== Segment start ==

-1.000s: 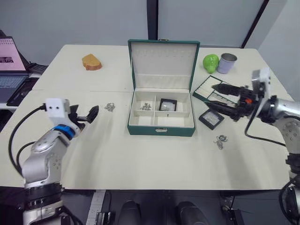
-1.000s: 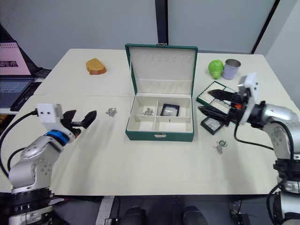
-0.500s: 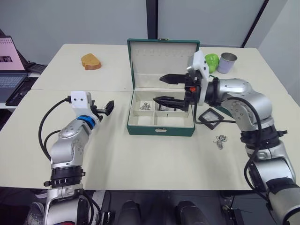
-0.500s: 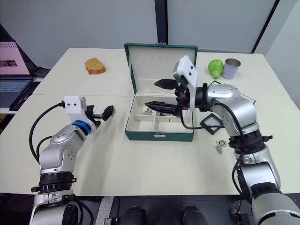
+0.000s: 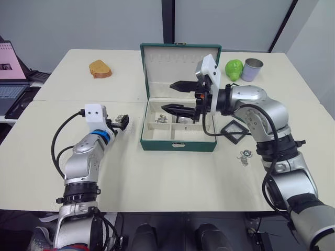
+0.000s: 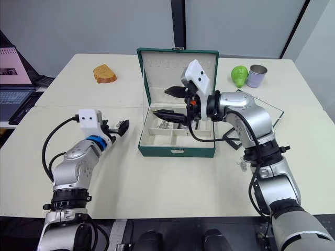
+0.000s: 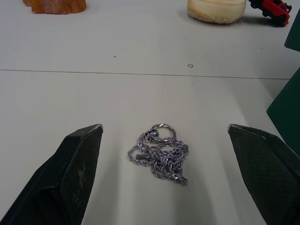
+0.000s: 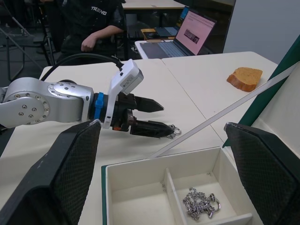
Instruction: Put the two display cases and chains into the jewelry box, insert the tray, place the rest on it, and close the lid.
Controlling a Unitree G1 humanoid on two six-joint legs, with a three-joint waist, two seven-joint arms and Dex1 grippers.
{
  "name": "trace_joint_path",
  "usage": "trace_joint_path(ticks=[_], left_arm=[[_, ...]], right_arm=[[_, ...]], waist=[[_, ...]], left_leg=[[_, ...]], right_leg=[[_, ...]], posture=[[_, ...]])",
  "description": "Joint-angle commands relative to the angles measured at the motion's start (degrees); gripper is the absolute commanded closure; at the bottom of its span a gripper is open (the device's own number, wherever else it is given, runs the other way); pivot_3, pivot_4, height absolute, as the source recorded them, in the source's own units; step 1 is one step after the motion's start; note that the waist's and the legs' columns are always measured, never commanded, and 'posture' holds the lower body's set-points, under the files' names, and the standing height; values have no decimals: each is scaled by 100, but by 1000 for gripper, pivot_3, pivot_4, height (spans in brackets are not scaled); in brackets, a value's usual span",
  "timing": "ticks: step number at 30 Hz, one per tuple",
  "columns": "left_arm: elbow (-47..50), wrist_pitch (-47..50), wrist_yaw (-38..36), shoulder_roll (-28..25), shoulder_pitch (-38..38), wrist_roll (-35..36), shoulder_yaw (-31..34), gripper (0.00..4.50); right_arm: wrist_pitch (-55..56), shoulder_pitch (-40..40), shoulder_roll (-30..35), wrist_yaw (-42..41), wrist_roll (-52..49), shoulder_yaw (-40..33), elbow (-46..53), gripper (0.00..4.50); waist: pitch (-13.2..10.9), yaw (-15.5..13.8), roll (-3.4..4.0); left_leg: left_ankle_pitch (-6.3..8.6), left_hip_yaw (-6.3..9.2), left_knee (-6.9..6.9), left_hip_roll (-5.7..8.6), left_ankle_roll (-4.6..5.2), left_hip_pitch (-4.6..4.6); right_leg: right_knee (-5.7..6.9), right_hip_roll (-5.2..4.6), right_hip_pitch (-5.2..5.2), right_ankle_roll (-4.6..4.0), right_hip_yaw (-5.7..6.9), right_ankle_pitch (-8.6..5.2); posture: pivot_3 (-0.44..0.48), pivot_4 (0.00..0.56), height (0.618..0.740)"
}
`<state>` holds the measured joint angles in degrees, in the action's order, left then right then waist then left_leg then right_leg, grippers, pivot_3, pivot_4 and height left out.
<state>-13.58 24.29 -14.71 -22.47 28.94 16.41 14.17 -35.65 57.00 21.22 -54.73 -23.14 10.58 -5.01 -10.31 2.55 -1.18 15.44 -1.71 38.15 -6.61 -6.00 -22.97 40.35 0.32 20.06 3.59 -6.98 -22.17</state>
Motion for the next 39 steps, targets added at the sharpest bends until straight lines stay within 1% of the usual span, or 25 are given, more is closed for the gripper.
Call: trace_joint_path(ticks=[1, 8, 16, 28, 39], left_arm=[[13, -208, -70, -11, 88, -70, -33, 57], [-358, -260, -143, 8, 372, -191, -186, 57], [-888, -261, -4, -1, 729, -336, -178, 57], [-997, -206, 213, 8, 651, -378, -144, 57], [-1006, 176, 282, 61, 553, -379, -200, 57]], right_arm=[[48, 89, -5, -43, 14, -38, 169, 0], [-6, 9, 27, -68, 36, -24, 264, 0], [-29, -35, 53, -83, 36, -18, 293, 0], [-71, -113, 116, -119, 10, -41, 359, 0], [-90, -141, 169, -147, 17, -66, 374, 0]], waist=[[0, 9, 0], [0, 32, 0], [0, 75, 0], [0, 76, 0], [0, 76, 0]], left_leg=[[0, 0, 0, 0, 0, 0], [0, 1, -3, 0, 0, 0], [0, 1, -3, 1, 0, 0], [0, 0, -4, 0, 0, -1], [0, 0, -6, 0, 0, 0]], right_leg=[[2, 0, 1, 0, 0, 0], [7, 1, 3, 0, 1, 0], [9, 1, 4, 0, 3, 0], [11, 1, 9, 0, 3, 0], [11, 1, 7, 0, 2, 0]], posture=[[0, 150, 740], [0, 150, 740], [0, 150, 740], [0, 150, 740], [0, 150, 740]])
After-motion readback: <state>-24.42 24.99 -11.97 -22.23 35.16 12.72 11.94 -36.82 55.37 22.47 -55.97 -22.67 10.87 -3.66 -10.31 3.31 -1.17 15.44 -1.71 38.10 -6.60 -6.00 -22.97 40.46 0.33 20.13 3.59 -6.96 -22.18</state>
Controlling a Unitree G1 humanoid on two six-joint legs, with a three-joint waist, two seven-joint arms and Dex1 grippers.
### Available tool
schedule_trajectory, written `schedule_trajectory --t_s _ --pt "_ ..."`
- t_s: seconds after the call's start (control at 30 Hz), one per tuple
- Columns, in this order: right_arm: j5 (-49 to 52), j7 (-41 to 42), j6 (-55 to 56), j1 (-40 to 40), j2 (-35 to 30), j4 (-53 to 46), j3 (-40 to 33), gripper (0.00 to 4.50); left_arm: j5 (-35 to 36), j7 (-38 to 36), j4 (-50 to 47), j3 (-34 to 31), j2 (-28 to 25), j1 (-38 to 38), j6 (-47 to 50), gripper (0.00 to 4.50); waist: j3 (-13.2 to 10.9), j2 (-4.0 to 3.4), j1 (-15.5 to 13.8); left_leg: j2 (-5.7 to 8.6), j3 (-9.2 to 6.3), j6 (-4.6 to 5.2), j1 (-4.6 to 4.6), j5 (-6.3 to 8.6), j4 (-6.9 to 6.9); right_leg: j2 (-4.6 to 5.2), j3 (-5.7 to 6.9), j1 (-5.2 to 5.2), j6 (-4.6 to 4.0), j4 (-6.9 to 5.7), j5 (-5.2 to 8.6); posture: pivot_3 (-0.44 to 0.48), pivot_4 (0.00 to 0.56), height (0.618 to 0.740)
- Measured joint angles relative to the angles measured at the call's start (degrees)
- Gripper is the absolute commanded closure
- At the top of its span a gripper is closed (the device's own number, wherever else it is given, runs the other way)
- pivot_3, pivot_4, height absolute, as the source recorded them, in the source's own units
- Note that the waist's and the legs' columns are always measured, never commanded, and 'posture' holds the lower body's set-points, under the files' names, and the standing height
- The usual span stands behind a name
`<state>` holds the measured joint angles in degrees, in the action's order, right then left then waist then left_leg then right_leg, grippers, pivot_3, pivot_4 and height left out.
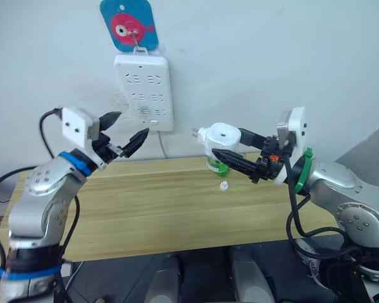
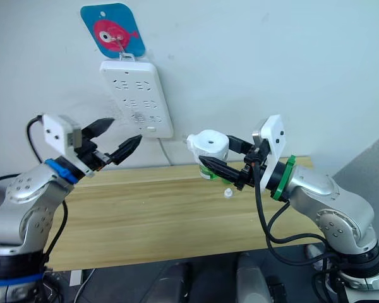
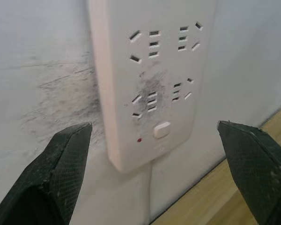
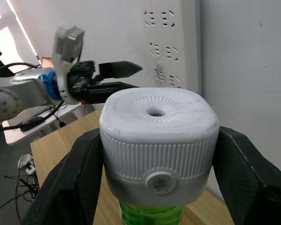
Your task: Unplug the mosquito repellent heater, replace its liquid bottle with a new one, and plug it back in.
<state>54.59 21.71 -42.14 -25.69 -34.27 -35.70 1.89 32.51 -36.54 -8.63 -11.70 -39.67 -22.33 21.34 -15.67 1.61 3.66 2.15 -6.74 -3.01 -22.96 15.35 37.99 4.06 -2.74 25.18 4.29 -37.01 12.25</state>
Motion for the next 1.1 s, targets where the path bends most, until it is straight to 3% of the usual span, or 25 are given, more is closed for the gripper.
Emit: schedule_trajectory --t_s 0.13,0.73,1.1 --pt "0.0 -0.11 -1.0 -0.18 0.21 -0.32 -0.02 1.51 -2.0 -3.25 5.62 1.07 -0.25 -5.74 -0.76 0.0 0.0 0.0 0.13 0.0 -0.02 0.0 -0.01 0.0 -0.01 0.0 0.02 0.01 0.0 0.01 0.0 -0.115 0.235 0.74" --pt "0.07 0.79 -2.94 0.39 0.26 -2.26 -0.38 1.51 -7.34 -12.0 17.87 4.66 2.42 -13.25 -3.92 0.0 0.0 0.01 -0.35 0.06 -0.34 -0.06 -0.03 -0.04 0.1 0.02 0.23 -0.12 -0.02 -0.08 -0.01 -0.117 0.247 0.74" --pt "0.32 1.11 -3.66 0.49 0.8 -2.61 -0.2 1.51 -7.99 -13.27 18.19 4.85 4.81 -14.12 -4.86 0.0 0.0 0.03 -0.82 0.1 -0.51 -0.1 -0.06 -0.07 0.13 0.02 0.34 -0.21 -0.02 -0.05 -0.03 -0.119 0.251 0.74"
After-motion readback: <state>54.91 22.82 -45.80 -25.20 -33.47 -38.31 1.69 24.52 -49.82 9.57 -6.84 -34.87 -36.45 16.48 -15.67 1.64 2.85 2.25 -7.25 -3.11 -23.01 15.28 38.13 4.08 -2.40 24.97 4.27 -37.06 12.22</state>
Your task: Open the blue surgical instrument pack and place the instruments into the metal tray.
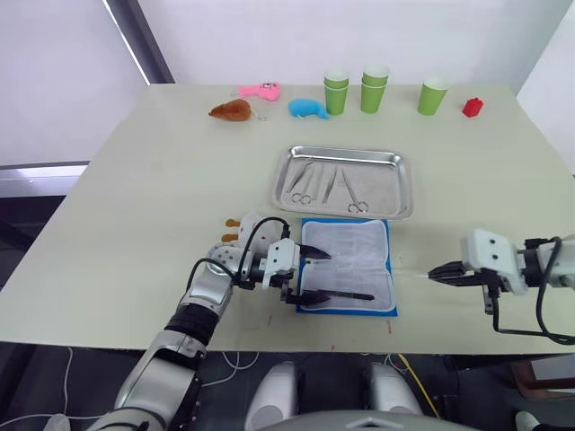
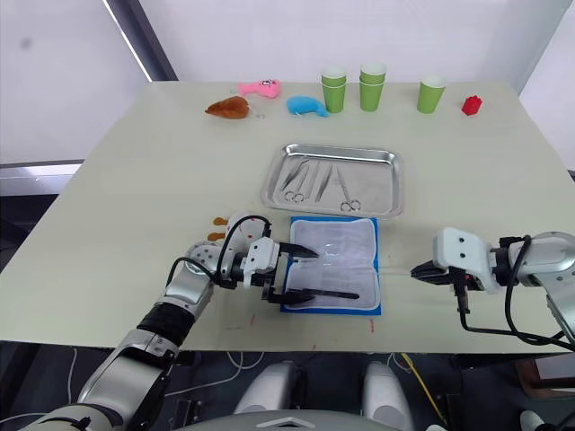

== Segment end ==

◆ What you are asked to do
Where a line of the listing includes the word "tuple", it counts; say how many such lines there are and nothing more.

◆ Exercise output
2